How many lines in the records below contain "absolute"? Answer with the number alone.
◇ ◇ ◇ ◇ ◇ ◇ ◇
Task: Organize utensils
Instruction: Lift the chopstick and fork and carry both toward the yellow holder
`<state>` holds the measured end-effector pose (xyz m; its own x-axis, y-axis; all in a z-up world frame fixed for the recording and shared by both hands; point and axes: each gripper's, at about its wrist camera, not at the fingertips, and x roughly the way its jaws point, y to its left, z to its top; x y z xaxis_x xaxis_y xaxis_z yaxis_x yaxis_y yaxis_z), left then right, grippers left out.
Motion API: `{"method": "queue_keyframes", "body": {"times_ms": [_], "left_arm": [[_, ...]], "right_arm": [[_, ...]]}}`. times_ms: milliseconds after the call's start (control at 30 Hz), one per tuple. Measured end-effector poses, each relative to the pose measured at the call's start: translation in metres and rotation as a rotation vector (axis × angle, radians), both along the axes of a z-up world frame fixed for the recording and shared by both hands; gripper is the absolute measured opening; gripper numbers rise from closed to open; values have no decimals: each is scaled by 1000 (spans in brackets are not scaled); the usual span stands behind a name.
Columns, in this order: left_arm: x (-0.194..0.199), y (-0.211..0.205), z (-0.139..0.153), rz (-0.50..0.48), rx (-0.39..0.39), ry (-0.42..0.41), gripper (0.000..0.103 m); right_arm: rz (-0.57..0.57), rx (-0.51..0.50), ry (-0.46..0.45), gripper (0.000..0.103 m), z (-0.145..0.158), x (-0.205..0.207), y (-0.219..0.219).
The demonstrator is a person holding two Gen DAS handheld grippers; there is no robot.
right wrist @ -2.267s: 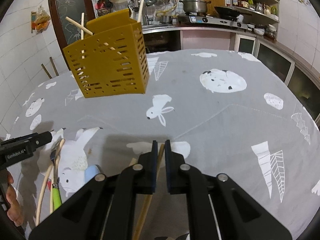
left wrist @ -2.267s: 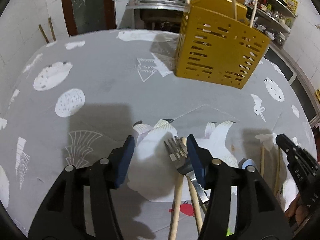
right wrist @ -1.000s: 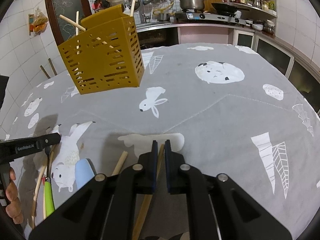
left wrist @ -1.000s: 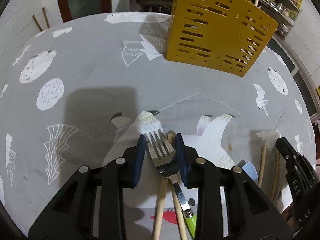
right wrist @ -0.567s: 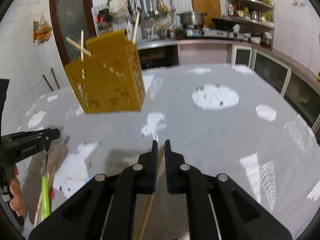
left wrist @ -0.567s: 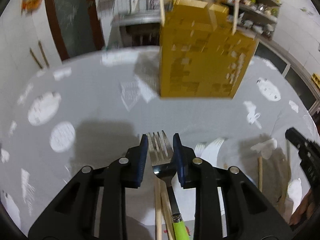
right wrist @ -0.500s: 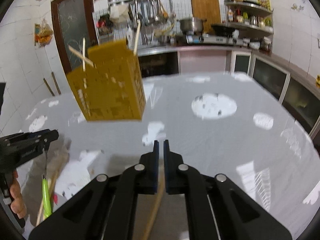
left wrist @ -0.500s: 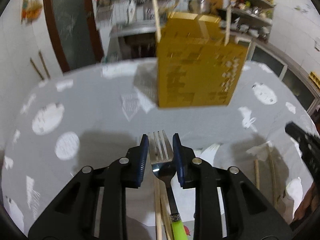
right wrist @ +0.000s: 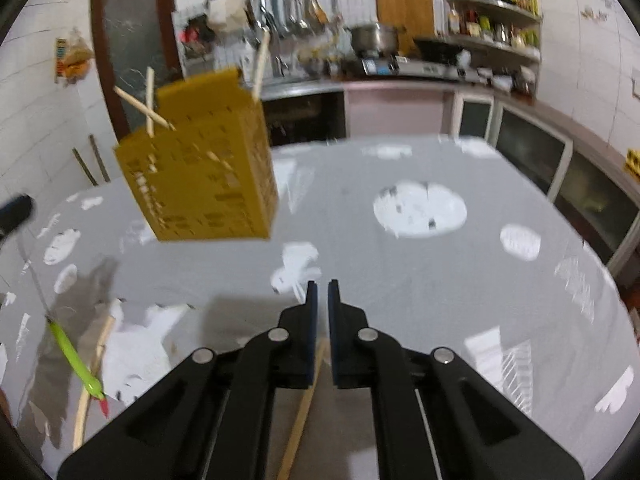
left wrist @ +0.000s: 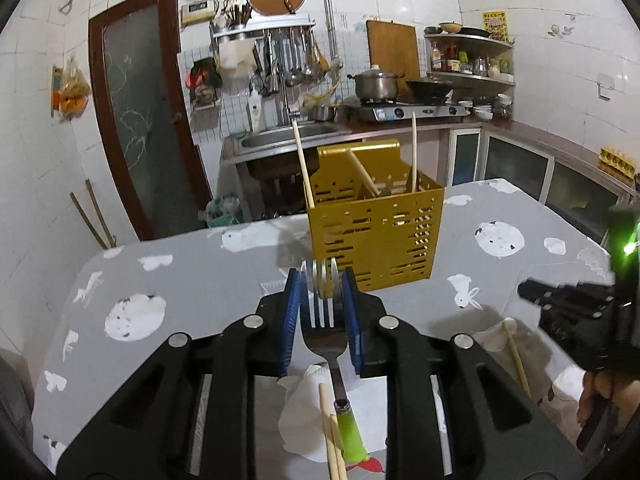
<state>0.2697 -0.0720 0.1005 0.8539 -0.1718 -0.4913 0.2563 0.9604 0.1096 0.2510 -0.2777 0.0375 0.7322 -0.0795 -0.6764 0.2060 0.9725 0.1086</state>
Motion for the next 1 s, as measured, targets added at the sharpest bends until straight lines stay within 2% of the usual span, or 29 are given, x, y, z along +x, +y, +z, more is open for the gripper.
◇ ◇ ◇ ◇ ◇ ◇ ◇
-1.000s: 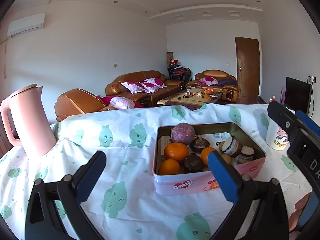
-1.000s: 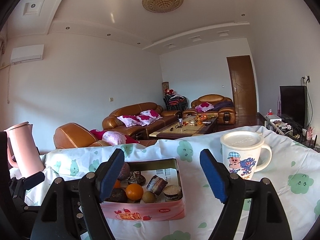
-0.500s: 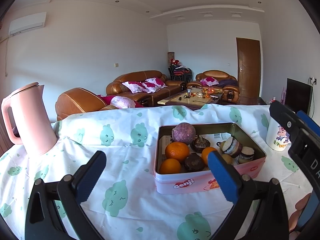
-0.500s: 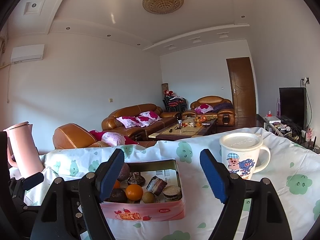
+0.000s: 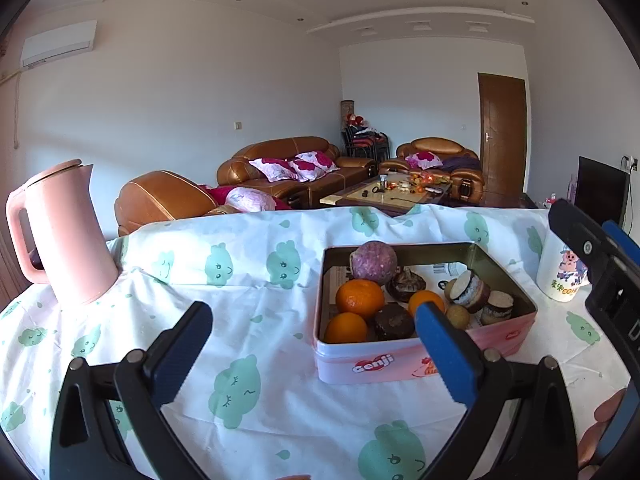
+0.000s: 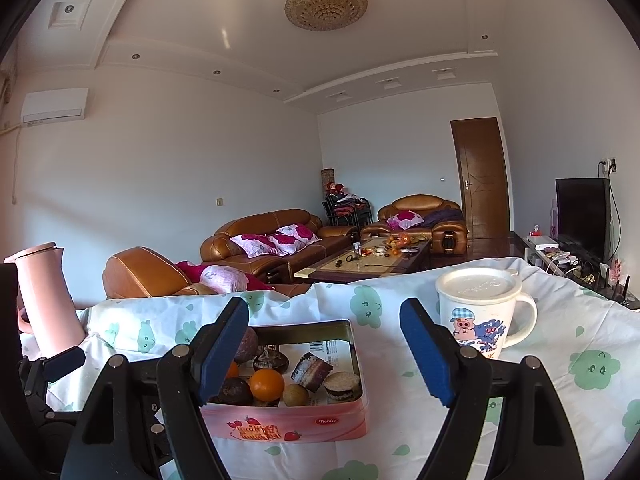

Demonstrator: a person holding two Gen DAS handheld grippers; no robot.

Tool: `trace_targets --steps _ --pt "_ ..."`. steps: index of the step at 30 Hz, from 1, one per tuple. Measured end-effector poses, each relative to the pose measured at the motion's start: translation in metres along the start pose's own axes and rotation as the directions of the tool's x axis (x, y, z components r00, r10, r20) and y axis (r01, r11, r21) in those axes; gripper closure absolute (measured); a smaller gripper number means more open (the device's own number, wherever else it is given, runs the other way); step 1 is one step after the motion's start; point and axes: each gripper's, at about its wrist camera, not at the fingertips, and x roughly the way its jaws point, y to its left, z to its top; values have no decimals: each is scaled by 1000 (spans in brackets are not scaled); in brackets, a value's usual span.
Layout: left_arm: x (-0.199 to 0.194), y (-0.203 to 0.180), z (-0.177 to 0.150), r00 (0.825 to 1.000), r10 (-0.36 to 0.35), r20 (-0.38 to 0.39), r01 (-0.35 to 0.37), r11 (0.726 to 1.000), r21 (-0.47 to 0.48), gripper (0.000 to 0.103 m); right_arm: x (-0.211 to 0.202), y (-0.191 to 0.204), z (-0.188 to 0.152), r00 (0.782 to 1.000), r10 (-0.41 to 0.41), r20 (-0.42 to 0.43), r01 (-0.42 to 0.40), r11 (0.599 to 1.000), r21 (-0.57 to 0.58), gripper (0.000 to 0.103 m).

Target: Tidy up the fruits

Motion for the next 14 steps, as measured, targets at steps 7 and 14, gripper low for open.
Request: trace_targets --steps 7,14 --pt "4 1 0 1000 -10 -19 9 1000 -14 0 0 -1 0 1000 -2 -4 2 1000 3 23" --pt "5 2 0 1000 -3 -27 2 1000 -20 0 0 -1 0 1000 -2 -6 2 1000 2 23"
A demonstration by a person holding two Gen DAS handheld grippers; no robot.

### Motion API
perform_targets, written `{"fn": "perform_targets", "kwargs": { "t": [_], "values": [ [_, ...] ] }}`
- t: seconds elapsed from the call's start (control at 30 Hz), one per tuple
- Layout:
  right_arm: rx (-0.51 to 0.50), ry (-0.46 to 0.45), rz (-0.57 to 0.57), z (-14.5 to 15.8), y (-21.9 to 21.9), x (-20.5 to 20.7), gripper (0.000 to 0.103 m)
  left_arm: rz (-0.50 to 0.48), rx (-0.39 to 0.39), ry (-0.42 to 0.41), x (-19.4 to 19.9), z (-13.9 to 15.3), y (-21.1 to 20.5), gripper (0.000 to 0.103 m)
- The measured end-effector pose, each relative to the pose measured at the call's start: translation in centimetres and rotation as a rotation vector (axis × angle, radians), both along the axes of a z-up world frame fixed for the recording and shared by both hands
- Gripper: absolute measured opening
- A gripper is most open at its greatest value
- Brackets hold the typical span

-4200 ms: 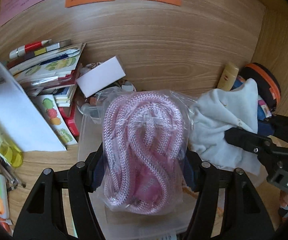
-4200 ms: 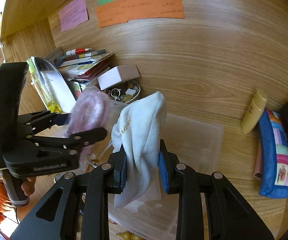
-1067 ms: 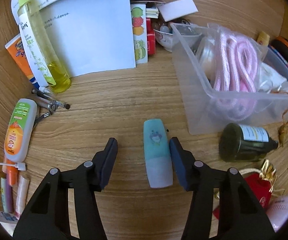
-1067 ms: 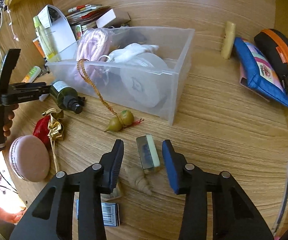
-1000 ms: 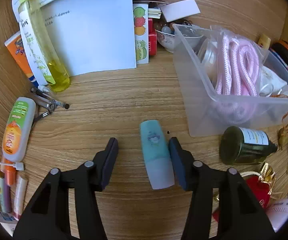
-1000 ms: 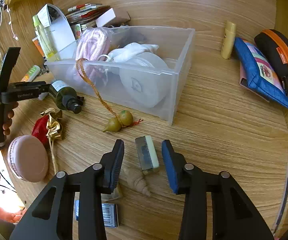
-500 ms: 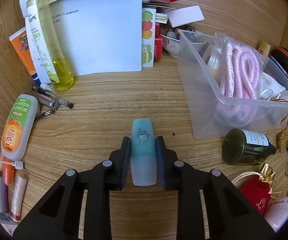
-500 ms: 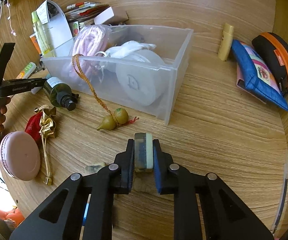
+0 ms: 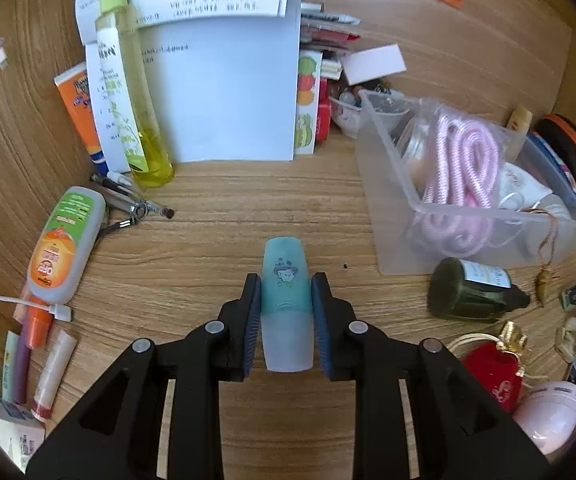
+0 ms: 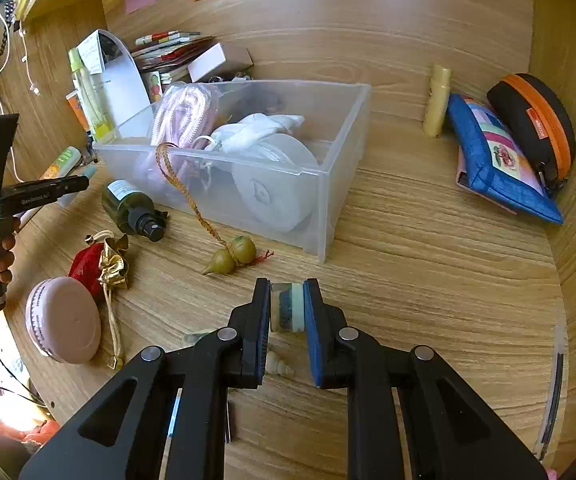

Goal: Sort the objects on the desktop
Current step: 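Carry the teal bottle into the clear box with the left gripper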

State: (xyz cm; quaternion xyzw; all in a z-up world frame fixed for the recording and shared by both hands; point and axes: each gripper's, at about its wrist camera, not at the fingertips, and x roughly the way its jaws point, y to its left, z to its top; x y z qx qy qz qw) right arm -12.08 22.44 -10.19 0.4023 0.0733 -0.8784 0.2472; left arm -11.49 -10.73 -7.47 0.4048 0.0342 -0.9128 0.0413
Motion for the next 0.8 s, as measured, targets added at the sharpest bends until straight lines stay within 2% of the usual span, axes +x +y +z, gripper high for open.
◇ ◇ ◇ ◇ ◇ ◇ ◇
■ EXPECTED OUTPUT ■
3